PG&E Says it May Sell or Abandon the Potter Valley Project Which Dams the Eel River
Moller would not say when PG&E will decide the PVP’s fate other than they will do so “within a couple of months.” Moller also would not say if PG&E is already in negotiations with an interested buyer.
Moller explained that demand for power from PG&E is down, but did not say by what percentage. He placed the Potter Valley Project’s nine megawatts of potential generation in the context of PG&E’s total production statistics. PG&E provides power to about 16 million people, and Potter Valley’s potential generation is a minuscule portion of this. It only generates enough power for three to five thousand people.
Moller said that as demand for power from PG&E declines, the company is uncertain that the Potter Valley Project is a project it wants to continue to operate.
However, Moller speculated that other, unnamed, entities may view the project differently. He was vague and refused to be more specific when questioned by Commissioner Jim Steele of Lake County.
During his formal remarks to the Commission, Moller mentioned the importance of the water transfer to the region multiple times. Sonoma County Supervisor Jim Gore spoke of the water rights that have developed over the century of the water transfer’s existence.

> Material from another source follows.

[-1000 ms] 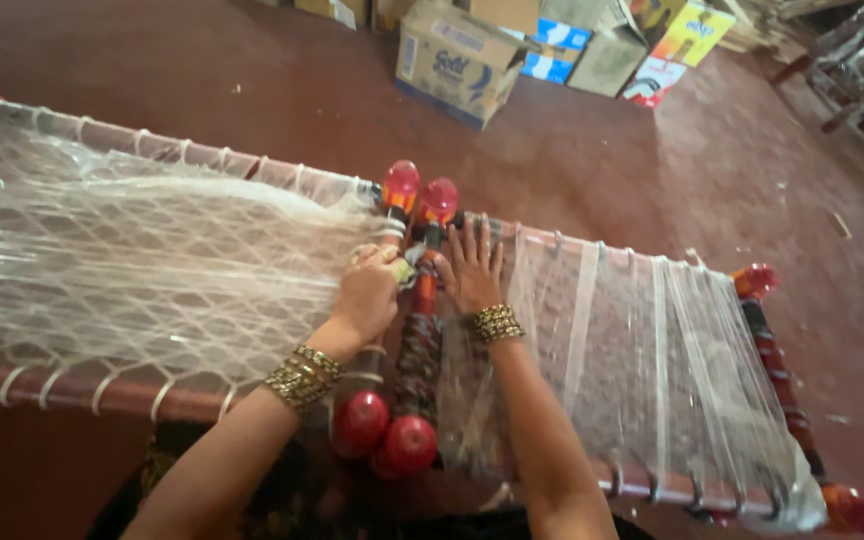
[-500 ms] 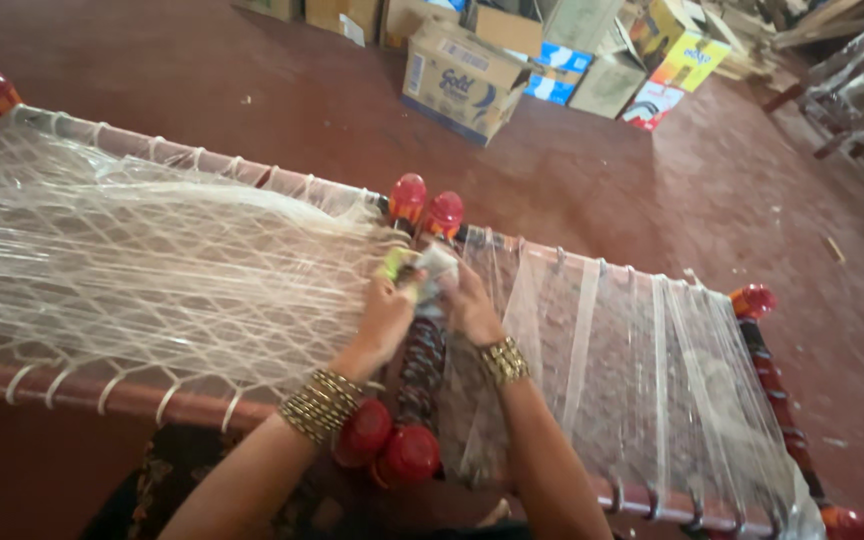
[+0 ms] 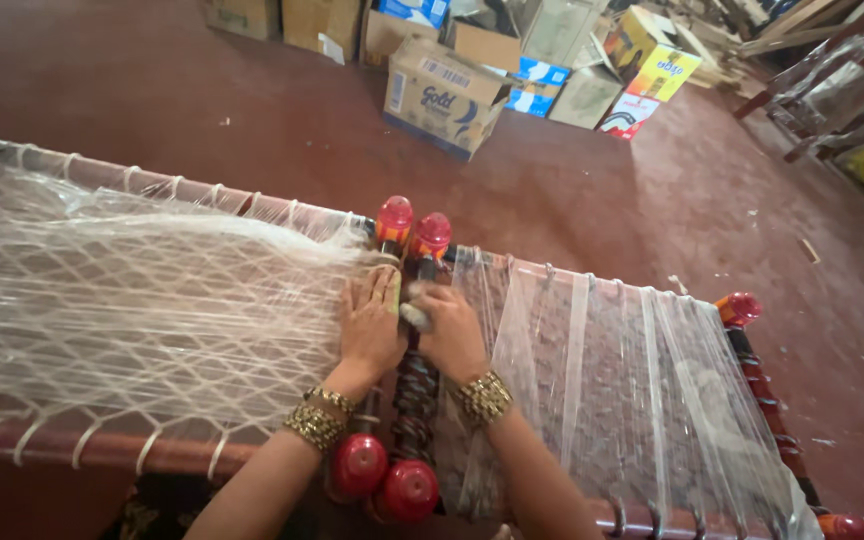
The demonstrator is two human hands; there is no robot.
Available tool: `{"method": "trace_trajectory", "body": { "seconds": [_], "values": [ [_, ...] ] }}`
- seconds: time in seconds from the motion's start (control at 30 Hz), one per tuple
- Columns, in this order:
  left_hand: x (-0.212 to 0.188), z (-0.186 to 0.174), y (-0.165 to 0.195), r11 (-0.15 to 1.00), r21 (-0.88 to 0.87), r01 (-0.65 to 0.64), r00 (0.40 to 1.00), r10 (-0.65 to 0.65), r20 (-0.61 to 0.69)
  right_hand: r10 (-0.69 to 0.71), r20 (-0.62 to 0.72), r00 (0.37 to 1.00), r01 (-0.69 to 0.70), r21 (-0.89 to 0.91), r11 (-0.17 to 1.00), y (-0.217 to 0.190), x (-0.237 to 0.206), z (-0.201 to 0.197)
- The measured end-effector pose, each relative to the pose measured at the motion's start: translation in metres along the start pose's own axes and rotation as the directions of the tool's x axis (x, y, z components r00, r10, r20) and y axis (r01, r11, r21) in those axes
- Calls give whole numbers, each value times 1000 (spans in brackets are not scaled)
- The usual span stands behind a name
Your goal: The person sits on the floor and wipes the red metal frames and plastic-wrapped woven surfaces of two cot frames using a cloth, moving along the rails and knobs and repositioning the plastic sheeting as they clean each section.
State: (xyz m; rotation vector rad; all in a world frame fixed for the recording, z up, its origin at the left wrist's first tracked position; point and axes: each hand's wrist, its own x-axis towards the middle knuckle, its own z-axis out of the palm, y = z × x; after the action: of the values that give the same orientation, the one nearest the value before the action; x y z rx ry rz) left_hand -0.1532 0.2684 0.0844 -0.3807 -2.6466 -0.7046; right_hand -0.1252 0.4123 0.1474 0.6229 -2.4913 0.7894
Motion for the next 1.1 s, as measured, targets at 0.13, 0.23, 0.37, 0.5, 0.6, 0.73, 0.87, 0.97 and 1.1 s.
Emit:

Mendocino County Farm Bureau’s Devon Jones sounded like she might be near tears as she reminded Commissioners of farmers’ reliance on this water source for their livelihood.
Potter Valley resident Guinness McFadden reminded the room that the Potter Valley Project represented a decentralized source of power production that benefits the system.
Friends of the Eel River’s Director Stephanie Tidwell said that the Federal Energy Regulatory Commission (FERC) relicensing process has not adequately allowed for the study of the dam decommissioning option. And she reminded Commissioner Fennell that Humboldt County gets no benefits from the water transfer.
Scott Greacen, Friends of the Eel’s Conservation Director, said decommissioning would be “smart” given the environmental costs and constraints of NEPA and CEQA for the relicensing of this project. Greacen also explained that the reservoir causes a “methylmercury nightmare” as the naturally occurring mercury in the ground has become methylated in the anaerobic conditions under the reservoir and has concentrated in the food chain.
And Greacen brought up the issue of dam safety in the context of the two-hundred-year-old structures in a geologically unstable region.
Vivian Helliwell of the Pacific Coast Federation of Fishermen’s Association (PCFFA) described the role of the Eel River fishery as a “leading indicator” of the health of the river and the success of mitigation efforts so far.
Immediately after Moller’s PG&E agenda item, the Commission took up the Joint Powers Agreement (JPA) discussion. The JPA organizes Humboldt, Lake, Mendocino and Sonoma Counties into the Eel-Russian River Commission and gives it authority to govern the interbasin hydro-electric project. Humboldt County Supervisor Estelle Fennell chairs the Commission at this time. She had clearly read and re-read the JPA in recent weeks. Fennel noted that the JPA has, until now, left PG&E to govern itself.
The Commission examined the JPA document closely and determined there is room to include more voices in the Commission including those of Tribes, cities, and smaller districts impacted by the dam and diversion. Mark Wheetley, Fortuna’s City Manager was present to express Fortuna’s interest in being involved in the future of the Potter Valley Project. Michelle Vassel Tribal Administrator of the Wyott Tribe also informed the Commission of the Tribe’s interest to participate in all conversations moving forward.
In reading the JPA, Commissioners noted that though the Commission cannot impose taxes to raise revenue, it can own property. The Eel Russian River Commission members seemed to dream of operating the Potter Valley Project in PG&E’s absence but does not have the financial means to carry it. And, Commissioner Carre Brown noted the liability issues involved in the dam and the diversion.
After the meeting, Commissioner Estelle Fennell reiterated her statement made during the Commission meeting that Humboldt County residents have always expressed a desire for the Eel River to return home. Fennell notes that the region must work together to strengthen the Russian River residents’ ability to meet water needs that have grown up around the diversion’s water supply. However, Fennell said, “Now we can talk about the issues and their solutions.”